_TASK OBJECTIVE_: Wherever the line with "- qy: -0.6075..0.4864" sits in the listing below, transcribe from it up to and including the line with "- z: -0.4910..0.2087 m", exactly, and leave the remaining lines out.

[[ RECORDED INFORMATION open ]]

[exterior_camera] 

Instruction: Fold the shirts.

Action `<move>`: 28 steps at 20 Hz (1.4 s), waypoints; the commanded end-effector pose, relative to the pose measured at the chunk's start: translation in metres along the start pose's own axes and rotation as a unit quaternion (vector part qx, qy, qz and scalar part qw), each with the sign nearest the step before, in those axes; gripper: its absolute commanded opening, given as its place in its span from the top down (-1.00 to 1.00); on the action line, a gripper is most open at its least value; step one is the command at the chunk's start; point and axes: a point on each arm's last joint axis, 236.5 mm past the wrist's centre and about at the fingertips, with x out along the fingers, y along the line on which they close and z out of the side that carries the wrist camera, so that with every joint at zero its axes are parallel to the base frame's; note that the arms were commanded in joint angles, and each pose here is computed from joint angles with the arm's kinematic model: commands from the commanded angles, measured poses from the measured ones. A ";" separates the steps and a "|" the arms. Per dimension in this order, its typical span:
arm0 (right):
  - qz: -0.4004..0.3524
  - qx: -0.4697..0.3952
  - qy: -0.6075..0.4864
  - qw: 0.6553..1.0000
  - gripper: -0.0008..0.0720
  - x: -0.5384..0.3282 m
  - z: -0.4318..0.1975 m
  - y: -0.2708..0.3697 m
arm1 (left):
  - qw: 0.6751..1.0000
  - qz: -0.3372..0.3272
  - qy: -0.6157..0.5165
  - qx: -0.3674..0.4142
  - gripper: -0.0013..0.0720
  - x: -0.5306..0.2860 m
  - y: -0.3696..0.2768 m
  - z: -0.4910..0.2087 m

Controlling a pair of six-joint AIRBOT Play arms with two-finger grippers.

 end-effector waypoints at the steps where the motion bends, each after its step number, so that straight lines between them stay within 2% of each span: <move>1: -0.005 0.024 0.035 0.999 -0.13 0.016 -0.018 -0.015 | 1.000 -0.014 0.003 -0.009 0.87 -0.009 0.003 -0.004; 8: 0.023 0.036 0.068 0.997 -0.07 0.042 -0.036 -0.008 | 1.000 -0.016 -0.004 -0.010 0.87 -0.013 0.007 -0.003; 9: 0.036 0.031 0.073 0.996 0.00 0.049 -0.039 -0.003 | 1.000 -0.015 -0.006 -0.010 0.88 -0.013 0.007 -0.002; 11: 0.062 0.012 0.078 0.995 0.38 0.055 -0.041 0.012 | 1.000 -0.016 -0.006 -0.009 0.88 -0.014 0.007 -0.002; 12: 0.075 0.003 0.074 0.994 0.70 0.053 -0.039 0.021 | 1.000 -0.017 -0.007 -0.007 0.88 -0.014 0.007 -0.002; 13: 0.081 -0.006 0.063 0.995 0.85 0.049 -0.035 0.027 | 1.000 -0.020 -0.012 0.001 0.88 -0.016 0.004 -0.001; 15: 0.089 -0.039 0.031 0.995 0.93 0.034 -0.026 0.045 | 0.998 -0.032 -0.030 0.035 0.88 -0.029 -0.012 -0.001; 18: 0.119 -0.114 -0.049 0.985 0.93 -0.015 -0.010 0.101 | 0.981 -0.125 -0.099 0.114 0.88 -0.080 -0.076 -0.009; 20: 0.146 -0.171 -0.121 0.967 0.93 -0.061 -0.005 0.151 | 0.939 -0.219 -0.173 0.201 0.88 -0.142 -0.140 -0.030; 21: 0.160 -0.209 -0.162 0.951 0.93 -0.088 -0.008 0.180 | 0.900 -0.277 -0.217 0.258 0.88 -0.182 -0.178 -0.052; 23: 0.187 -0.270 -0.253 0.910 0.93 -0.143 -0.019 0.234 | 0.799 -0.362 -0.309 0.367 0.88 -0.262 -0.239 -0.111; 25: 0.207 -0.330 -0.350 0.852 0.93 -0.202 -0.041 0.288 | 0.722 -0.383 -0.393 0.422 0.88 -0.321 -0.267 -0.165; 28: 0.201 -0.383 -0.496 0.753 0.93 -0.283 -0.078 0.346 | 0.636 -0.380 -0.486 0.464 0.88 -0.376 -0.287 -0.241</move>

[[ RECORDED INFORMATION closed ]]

_RESPONSE BELOW_:
  - qy: -0.6075..0.4864
  - qw: 0.6553..1.0000
  - gripper: -0.0008..0.0720
  - x: -0.5384..0.3282 m
  - z: -0.4318..0.1975 m
  - y: -0.2708..0.3697 m
arm1 (left):
  - qw: 0.6751..1.0000
  - qz: -0.3372..0.3272
  - qy: -0.6157..0.5165
  - qx: -0.3674..0.4142
  - gripper: -0.0013..0.0720
  - x: -0.5306..0.2860 m
  - y: -0.3696..0.2768 m
  - z: -0.4910..0.2087 m

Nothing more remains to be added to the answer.